Our friend already had a place booked. We didn’t, though I knew where I wanted to head. We could have still said no and found a taxi to take us into the city. But sometimes it’s easier just to go with the flow. As we talk, we are surrounded by 10 or 12 people who seem not so much curious about the conversation or us but just really interested in seeing how well they can surround us.

“How much is the room?”

“Very nice room. You will like it.”

“I do like very nice rooms. How much is it?”

At this point in our trip, Rach and I are both pretty aware of the twinkle in his eyes as his brain conducts some advanced algebra to figure out a price that lower than we will pay but not so high that we just don’t leave.
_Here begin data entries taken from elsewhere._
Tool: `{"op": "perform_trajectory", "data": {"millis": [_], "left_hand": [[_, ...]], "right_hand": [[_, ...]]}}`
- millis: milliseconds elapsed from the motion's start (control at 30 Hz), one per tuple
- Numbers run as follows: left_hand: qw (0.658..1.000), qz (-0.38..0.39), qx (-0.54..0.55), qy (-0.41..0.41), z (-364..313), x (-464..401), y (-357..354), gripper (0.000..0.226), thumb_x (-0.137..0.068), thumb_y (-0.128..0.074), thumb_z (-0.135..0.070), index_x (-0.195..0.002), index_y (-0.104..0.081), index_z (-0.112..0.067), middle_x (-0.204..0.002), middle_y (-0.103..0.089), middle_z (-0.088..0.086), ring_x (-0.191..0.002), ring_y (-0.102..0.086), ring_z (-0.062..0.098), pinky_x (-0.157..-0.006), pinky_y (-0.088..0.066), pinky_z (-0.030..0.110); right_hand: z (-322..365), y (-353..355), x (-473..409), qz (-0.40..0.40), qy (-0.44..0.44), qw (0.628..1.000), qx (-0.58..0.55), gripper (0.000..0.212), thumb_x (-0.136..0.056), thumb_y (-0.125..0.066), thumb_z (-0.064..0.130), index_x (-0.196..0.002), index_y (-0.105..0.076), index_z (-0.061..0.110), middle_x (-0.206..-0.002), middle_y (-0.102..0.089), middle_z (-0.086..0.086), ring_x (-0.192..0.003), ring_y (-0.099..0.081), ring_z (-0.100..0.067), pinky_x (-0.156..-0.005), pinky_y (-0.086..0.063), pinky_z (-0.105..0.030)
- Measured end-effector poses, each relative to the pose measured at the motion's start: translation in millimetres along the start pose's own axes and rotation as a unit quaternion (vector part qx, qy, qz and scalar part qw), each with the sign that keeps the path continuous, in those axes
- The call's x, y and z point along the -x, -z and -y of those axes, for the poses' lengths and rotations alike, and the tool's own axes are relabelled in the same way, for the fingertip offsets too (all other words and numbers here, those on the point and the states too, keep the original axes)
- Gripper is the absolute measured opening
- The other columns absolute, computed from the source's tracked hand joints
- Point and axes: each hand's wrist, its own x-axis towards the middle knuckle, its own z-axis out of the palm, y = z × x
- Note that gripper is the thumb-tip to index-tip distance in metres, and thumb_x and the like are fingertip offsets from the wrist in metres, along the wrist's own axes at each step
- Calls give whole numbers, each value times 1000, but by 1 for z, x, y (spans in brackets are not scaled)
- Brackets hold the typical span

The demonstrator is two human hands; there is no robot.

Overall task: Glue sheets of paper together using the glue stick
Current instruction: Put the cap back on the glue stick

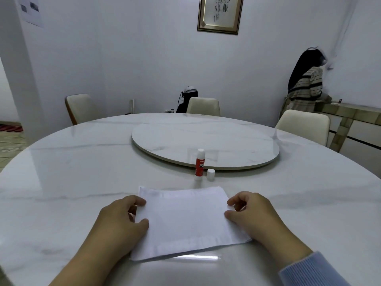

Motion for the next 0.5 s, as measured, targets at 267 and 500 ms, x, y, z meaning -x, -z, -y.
{"op": "perform_trajectory", "data": {"millis": [267,500], "left_hand": [[999,-9,-41,-20,4,-3,-5,25,-75,-66,-23,-96,-59,-35,-109,-43,-9,-75,-53,2,-50,-34,8],[999,-9,-40,-32,8,-6,-7,25,-73,-67,-27,-98,-63,-29,-104,-47,-14,-80,-49,-3,-60,-32,7]], "right_hand": [[35,1,-41,-10,22,997,-72,48,-77,-73,36,-119,-57,19,-96,-61,4,-80,-58,-9,-60,-42,-23],[63,-29,-98,23,11,999,-46,70,-75,-75,44,-133,-50,13,-129,-54,-5,-79,-55,-9,-61,-41,-22]]}}
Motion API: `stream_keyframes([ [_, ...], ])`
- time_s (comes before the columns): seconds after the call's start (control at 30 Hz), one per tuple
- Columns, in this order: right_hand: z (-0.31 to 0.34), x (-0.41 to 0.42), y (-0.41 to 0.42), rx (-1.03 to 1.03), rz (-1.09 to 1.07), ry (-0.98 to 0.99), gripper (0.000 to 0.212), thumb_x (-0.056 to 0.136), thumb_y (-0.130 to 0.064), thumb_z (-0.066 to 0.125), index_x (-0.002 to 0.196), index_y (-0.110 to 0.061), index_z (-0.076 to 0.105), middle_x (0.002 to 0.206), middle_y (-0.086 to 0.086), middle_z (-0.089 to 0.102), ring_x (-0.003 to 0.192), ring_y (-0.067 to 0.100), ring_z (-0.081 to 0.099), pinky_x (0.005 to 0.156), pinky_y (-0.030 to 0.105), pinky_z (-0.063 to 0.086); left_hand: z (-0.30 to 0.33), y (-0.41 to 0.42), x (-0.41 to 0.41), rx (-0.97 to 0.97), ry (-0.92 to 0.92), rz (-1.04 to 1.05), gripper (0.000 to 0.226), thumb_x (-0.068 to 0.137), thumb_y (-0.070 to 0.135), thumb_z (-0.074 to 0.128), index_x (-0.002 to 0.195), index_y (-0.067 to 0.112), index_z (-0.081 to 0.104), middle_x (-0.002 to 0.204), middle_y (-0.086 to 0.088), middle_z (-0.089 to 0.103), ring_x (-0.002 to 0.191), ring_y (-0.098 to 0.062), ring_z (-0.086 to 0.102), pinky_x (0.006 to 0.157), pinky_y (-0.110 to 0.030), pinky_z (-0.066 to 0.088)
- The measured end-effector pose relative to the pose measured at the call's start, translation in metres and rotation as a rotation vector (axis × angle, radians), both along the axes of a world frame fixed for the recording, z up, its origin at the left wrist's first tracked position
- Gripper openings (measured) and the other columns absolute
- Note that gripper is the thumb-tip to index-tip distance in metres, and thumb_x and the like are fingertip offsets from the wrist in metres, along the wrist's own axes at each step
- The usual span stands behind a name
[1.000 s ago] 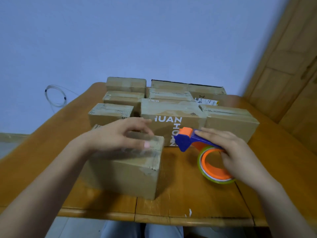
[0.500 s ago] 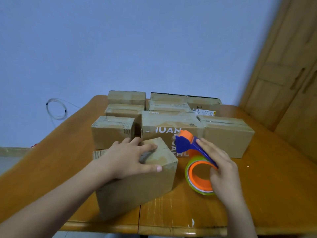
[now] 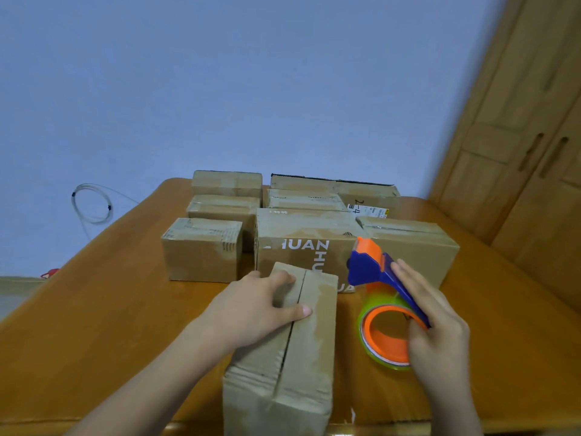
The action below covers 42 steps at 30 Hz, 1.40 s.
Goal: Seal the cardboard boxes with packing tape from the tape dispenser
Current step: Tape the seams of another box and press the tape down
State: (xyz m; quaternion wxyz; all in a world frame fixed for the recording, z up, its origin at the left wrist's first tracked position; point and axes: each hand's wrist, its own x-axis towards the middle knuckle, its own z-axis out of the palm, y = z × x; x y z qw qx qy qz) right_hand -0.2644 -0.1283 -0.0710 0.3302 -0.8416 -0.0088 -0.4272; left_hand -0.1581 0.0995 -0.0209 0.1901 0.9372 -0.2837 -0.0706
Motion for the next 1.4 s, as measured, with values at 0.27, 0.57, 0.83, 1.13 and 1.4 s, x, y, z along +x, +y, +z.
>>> stream_keyframes([
  [0.27,0.007,-0.003,-0.003,0.001,0.008,-0.01,0.079,0.087,0.004,0.051,0.132,-0.06,0.039,0.13,-0.039,0.043,0.131,-0.001,0.036,0.077,0.0,0.044,-0.013,-0.019,-0.01,-0.099,-0.067,0.154,0.068,0.08,0.076,0.043,0.138,0.041,0.035,0.119,-0.001,0.052,0.107,-0.024,0.056,0.085,-0.034,0.051],
  [0.57,0.014,0.006,-0.014,0.032,0.053,-0.021,0.077,0.078,0.004,0.042,0.132,-0.05,0.045,0.13,-0.038,0.047,0.13,-0.002,0.04,0.084,0.002,0.042,-0.005,-0.021,0.001,-0.088,-0.166,0.19,0.06,0.082,0.074,0.044,0.127,0.036,0.052,0.115,0.002,0.061,0.102,-0.019,0.06,0.081,-0.034,0.054],
  [0.83,0.018,0.003,-0.016,-0.077,0.109,-0.055,0.085,0.069,0.016,0.038,0.133,-0.039,0.049,0.135,-0.019,0.052,0.131,0.011,0.045,0.095,0.008,0.04,0.037,-0.018,-0.008,-0.792,0.228,-0.012,0.063,0.075,0.07,0.038,0.091,0.019,0.071,0.081,0.002,0.066,0.065,-0.008,0.06,0.061,-0.023,0.046],
  [1.13,0.028,0.0,-0.013,-0.138,0.113,-0.081,0.084,0.068,0.018,0.04,0.132,-0.036,0.052,0.137,-0.018,0.053,0.13,0.014,0.046,0.1,0.012,0.037,0.031,-0.044,-0.013,-0.933,0.704,-0.124,0.055,0.073,0.064,0.049,0.087,0.012,0.063,0.074,-0.001,0.061,0.063,-0.011,0.055,0.053,-0.021,0.043],
  [1.4,0.032,0.001,-0.016,-0.206,0.118,-0.095,0.081,0.072,0.014,0.04,0.134,-0.036,0.05,0.139,-0.021,0.05,0.129,0.013,0.046,0.101,0.013,0.036,0.027,-0.036,-0.009,-0.94,0.755,-0.178,0.022,0.087,0.033,0.058,0.074,0.017,0.066,0.072,0.0,0.059,0.061,-0.01,0.054,0.053,-0.022,0.046],
])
“Ten dollars,” he says. “Very good room. Double room, big bed, attached bathroom, just stay one night and go somewhere else tomorrow. Good room.”

Ten dollars is about 850 rupees, which is a fair bit more than we were hoping to pay. But it’s very cheap in the overall picture, and, hey, free cab ride. They promise to drop us off at the hotel, then take our friend to her guesthouse, free of charge. We agreed.

Once in the car, it became evident that we had mistimed our arrival. We had thought it was the day before Holi (a Hindu festival where everyone is happy, covered in paint and powder, and pretty happy to douse you), which meant we had a day to secure some powder/squirt guns/etc. It didn’t take long to learn that we’d screwed up our timing. Many people we saw had facepaint, or colored shirts, or both. It turned out that we arrived at 4 pm on Holi itself, as Nepal celebrated a day earlier than India.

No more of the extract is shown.